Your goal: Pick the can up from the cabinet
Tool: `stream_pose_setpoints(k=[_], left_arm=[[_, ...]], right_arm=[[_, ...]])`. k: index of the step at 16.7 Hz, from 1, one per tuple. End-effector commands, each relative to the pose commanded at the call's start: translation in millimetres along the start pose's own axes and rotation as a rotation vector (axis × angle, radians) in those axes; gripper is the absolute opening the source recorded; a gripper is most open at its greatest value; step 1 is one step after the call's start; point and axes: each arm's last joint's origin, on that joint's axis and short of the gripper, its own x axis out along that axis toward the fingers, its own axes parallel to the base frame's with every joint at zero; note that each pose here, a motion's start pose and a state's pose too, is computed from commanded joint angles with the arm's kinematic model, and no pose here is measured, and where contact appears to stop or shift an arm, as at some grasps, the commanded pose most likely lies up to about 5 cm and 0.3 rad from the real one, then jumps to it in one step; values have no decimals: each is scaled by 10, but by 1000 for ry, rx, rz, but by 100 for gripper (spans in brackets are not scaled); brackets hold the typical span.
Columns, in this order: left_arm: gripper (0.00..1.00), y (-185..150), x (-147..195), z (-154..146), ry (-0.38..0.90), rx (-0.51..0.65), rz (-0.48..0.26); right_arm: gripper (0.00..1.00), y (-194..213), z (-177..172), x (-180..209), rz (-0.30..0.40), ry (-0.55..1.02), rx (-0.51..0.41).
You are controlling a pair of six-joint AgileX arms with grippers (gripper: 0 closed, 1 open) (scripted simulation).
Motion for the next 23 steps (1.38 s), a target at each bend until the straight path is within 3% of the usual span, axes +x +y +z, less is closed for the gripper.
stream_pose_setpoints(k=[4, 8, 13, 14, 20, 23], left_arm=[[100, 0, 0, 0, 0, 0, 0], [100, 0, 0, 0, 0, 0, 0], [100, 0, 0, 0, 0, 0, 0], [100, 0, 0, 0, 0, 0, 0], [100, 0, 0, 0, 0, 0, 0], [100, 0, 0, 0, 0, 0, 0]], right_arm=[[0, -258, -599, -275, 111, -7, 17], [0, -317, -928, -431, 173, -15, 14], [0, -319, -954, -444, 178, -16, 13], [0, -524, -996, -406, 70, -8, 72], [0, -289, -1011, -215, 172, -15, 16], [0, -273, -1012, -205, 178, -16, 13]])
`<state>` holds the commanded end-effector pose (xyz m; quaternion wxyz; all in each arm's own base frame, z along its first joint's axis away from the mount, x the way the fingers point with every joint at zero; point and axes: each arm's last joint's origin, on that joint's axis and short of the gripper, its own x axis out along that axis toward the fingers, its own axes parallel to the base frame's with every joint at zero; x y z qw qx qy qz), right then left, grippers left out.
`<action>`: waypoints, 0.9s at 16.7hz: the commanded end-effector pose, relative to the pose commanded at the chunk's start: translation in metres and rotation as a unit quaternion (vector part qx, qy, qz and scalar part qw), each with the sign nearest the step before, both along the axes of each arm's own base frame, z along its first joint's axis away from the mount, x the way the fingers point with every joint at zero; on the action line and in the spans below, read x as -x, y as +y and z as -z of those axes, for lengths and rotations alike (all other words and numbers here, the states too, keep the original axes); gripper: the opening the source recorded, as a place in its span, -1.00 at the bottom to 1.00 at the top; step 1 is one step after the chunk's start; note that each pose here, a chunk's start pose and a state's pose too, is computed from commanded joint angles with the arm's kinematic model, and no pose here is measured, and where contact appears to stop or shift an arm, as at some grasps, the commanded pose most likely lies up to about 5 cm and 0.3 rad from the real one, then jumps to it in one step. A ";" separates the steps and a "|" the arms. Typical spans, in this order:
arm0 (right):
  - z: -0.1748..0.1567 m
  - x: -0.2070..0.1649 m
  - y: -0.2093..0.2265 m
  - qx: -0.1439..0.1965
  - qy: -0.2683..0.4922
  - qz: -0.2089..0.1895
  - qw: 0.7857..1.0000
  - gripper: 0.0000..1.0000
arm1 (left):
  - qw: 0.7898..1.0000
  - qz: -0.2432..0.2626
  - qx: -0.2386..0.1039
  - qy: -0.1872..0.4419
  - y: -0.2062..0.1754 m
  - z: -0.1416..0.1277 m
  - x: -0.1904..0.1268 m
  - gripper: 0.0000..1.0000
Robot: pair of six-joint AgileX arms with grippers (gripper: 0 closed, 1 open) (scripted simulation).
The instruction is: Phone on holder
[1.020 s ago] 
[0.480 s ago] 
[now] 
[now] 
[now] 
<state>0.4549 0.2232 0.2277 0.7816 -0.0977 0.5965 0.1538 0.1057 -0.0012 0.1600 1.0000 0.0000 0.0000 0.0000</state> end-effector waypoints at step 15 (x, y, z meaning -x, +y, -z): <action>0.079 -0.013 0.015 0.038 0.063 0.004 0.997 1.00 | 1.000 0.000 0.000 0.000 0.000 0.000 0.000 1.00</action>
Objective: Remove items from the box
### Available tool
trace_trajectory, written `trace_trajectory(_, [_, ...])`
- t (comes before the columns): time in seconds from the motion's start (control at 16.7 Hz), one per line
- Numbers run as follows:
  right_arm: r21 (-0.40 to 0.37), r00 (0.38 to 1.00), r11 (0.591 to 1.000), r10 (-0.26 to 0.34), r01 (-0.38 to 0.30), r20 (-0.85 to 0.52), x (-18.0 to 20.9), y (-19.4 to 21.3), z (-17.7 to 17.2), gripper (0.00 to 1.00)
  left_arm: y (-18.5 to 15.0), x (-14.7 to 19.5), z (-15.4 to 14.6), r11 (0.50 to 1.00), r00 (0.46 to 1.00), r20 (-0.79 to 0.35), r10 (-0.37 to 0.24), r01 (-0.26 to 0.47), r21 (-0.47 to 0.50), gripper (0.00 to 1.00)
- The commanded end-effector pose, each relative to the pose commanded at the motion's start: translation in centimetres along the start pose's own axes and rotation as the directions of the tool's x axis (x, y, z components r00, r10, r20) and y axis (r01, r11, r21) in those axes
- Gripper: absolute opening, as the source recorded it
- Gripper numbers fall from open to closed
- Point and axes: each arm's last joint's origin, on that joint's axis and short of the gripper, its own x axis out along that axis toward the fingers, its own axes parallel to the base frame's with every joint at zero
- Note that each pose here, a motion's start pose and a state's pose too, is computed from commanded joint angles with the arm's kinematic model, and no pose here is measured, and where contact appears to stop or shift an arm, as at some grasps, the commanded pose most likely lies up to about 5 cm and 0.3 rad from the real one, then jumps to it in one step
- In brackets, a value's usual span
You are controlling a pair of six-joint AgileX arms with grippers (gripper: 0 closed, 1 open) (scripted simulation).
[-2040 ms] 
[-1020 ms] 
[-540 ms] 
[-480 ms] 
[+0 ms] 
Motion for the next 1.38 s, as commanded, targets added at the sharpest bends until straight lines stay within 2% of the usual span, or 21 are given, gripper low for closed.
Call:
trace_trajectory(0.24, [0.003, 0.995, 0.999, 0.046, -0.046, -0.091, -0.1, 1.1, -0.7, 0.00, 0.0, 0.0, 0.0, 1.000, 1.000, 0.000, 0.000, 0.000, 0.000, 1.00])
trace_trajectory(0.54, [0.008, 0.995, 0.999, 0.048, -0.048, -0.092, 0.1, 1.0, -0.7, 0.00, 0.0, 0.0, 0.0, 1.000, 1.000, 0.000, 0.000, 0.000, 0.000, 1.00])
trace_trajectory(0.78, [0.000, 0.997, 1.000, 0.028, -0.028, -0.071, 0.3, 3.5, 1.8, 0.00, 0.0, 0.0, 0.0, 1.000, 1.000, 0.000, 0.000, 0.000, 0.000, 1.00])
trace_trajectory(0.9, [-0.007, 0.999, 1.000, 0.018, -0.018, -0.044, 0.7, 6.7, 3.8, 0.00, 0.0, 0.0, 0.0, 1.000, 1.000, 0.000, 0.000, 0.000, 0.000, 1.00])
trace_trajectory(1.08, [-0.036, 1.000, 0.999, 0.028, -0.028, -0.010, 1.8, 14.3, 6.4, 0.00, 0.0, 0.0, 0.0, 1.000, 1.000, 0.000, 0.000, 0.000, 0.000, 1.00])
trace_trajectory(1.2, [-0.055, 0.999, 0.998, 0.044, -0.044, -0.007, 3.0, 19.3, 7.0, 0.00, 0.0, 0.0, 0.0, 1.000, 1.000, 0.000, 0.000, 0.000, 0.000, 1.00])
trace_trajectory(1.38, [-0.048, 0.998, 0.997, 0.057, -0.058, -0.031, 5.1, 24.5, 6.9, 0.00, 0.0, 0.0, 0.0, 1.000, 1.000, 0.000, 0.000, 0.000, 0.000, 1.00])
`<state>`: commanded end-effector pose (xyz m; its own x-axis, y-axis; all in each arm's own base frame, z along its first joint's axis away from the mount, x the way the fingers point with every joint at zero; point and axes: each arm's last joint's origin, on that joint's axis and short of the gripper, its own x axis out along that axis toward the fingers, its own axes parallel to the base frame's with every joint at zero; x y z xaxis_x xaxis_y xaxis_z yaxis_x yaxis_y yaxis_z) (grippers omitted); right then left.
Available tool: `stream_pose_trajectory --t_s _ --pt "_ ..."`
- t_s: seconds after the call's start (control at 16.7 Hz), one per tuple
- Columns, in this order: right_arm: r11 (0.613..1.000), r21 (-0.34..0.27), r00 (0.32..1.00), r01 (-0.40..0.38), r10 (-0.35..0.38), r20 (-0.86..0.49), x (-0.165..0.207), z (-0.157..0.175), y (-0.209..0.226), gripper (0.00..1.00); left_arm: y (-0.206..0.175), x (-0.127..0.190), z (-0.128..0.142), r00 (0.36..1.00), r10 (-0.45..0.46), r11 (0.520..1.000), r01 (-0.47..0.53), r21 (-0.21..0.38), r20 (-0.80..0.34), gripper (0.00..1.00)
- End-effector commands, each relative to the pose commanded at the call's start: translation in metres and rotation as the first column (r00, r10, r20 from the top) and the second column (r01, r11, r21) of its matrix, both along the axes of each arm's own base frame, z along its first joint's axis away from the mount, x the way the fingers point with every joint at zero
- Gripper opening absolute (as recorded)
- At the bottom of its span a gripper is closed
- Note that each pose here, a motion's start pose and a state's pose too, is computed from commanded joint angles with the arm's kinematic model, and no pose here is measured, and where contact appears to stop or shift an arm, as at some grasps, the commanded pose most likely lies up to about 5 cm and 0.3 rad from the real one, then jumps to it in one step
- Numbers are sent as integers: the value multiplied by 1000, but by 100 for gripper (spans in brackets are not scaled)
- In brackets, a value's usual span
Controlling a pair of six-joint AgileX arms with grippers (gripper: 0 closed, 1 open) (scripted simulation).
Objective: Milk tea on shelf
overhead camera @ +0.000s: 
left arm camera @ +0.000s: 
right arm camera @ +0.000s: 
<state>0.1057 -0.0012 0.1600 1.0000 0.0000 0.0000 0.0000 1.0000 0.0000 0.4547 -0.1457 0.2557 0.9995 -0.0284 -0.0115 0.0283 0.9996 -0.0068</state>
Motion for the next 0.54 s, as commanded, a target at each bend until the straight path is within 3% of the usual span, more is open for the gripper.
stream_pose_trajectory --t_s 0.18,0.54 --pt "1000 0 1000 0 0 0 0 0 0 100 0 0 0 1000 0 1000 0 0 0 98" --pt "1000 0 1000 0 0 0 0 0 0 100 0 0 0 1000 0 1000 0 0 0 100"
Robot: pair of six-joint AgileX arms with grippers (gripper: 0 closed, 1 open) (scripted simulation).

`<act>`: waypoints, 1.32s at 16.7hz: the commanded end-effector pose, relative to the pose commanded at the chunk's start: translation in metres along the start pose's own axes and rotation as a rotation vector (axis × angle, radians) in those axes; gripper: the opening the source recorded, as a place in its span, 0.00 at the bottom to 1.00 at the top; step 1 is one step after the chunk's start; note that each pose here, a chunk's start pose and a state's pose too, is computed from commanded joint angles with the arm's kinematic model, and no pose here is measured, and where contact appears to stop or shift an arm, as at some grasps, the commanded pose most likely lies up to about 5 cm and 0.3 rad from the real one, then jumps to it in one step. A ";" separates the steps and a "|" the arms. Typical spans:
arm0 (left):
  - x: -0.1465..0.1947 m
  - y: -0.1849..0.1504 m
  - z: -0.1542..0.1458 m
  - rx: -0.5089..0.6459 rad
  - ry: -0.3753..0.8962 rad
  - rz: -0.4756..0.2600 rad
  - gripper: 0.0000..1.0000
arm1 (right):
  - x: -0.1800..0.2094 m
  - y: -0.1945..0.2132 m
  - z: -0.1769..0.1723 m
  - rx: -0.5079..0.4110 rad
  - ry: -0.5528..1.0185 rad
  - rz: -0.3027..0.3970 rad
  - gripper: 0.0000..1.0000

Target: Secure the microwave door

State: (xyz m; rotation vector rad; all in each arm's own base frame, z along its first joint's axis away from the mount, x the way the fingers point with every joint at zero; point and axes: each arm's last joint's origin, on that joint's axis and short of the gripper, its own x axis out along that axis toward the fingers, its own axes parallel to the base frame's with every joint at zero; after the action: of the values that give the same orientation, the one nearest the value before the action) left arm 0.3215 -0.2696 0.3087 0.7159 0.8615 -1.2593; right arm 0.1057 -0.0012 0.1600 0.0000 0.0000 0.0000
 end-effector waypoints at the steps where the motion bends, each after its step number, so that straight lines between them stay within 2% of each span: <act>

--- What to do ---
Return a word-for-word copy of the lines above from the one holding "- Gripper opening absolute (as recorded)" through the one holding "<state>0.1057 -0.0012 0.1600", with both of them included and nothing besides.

--- Reply to the task ---
- Gripper opening absolute (as recorded)
- At the bottom of its span a gripper is closed
- Note that each pose here, a motion's start pose and a state's pose too, is computed from commanded joint angles with the arm's kinematic model, and no pose here is measured, and where contact appears to stop or shift an arm, as at some grasps, the commanded pose most likely lies up to about 5 cm and 0.3 rad from the real one, then jumps to it in one step
- Numbers are sent as integers: the value multiplied by 1000, but by 100 for gripper (spans in brackets are not scaled)
- In brackets, a value's usual span
Controlling a pair of six-joint AgileX arms with grippers (gripper: 0 closed, 1 open) (scripted simulation).
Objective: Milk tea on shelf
overhead camera @ +0.000s: 
left arm camera @ +0.000s: 
right arm camera @ +0.000s: 
<state>0.1057 -0.0012 0.1600 1.0000 0.0000 0.0000 0.0000 1.0000 0.0000 0.4547 -0.1457 0.2557 0.9995 -0.0284 -0.0115 0.0283 0.9996 -0.0068</state>

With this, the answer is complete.